:: PROBLEM TO SOLVE ::
Where the listing below has a line with "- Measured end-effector", write out exactly that line and every line after it, stopping after the line with "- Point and".

*** THE DATA Section Begins ***

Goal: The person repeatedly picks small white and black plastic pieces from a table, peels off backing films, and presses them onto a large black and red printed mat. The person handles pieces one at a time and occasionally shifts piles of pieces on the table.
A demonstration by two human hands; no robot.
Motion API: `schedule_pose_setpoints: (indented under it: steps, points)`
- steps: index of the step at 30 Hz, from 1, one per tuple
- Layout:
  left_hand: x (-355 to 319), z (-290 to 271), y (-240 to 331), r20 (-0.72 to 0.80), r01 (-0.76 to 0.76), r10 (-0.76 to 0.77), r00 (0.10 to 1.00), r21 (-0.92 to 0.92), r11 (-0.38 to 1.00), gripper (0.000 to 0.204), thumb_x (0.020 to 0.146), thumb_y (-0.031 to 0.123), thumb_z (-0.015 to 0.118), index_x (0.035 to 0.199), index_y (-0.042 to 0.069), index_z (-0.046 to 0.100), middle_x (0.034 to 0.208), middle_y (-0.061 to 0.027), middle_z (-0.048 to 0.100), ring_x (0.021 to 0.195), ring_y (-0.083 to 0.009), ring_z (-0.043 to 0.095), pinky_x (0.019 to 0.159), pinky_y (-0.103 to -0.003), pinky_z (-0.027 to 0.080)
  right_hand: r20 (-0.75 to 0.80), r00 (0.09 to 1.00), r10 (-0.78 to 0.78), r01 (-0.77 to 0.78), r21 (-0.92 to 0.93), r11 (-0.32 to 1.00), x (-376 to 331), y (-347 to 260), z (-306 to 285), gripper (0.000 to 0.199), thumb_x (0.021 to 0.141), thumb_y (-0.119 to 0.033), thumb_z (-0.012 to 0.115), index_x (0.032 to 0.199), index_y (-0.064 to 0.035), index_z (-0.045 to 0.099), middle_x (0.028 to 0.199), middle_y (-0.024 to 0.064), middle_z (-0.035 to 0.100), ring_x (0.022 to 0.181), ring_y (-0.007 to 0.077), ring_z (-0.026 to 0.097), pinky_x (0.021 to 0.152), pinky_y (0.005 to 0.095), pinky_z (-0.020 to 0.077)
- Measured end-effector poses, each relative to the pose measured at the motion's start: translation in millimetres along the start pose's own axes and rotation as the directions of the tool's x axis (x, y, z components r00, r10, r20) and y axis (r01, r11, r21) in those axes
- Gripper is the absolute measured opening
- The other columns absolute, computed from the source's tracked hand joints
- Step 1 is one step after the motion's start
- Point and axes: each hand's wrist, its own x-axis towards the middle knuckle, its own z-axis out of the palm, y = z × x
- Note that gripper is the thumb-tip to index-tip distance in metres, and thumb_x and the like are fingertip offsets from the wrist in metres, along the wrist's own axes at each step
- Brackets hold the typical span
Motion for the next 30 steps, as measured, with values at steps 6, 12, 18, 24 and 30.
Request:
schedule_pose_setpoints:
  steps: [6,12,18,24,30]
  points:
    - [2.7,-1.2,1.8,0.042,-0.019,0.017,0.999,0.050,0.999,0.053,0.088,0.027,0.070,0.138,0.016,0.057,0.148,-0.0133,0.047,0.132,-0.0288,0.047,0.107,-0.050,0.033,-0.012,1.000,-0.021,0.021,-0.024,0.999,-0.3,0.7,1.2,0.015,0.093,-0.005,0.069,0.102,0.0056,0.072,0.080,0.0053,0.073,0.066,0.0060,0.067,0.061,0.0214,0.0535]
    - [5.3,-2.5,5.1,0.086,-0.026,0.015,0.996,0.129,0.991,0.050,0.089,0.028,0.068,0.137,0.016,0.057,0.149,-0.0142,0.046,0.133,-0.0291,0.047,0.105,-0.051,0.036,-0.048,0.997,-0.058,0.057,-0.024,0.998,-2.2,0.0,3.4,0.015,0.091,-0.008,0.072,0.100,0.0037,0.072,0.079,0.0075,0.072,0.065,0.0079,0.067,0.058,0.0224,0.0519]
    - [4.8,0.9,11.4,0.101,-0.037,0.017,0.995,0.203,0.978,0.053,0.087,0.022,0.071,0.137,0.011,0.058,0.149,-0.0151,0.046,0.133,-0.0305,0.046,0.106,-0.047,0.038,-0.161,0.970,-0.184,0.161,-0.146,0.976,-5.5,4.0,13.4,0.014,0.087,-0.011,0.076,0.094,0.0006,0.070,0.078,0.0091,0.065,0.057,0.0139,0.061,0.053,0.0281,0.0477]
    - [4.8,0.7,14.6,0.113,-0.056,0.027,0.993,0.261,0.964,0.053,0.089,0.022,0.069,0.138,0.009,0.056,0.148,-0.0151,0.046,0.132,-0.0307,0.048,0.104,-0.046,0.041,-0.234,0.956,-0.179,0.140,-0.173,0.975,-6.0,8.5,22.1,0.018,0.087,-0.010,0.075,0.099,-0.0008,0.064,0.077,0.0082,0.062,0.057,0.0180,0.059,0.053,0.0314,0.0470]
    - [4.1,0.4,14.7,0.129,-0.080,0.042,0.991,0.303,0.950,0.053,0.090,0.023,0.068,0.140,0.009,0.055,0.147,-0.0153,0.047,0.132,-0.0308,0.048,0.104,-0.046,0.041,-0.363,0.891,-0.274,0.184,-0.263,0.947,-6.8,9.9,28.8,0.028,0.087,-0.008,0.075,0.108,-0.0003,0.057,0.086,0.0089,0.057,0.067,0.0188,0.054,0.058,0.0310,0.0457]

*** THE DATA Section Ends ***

:: SOLUTION TO THIS PROBLEM ::
- Measured end-effector poses, each relative to the pose measured at the motion's start: translation in millimetres along the start pose's own axes and rotation as the directions of the tool's x axis (x, y, z components r00, r10, r20) and y axis (r01, r11, r21) in those axes
- Gripper is the absolute measured opening
- The other columns absolute, computed from the source's tracked hand joints
- Step 1 is one step after the motion's start
- Point and axes: each hand's wrist, its own x-axis towards the middle knuckle, its own z-axis out of the palm, y = z × x

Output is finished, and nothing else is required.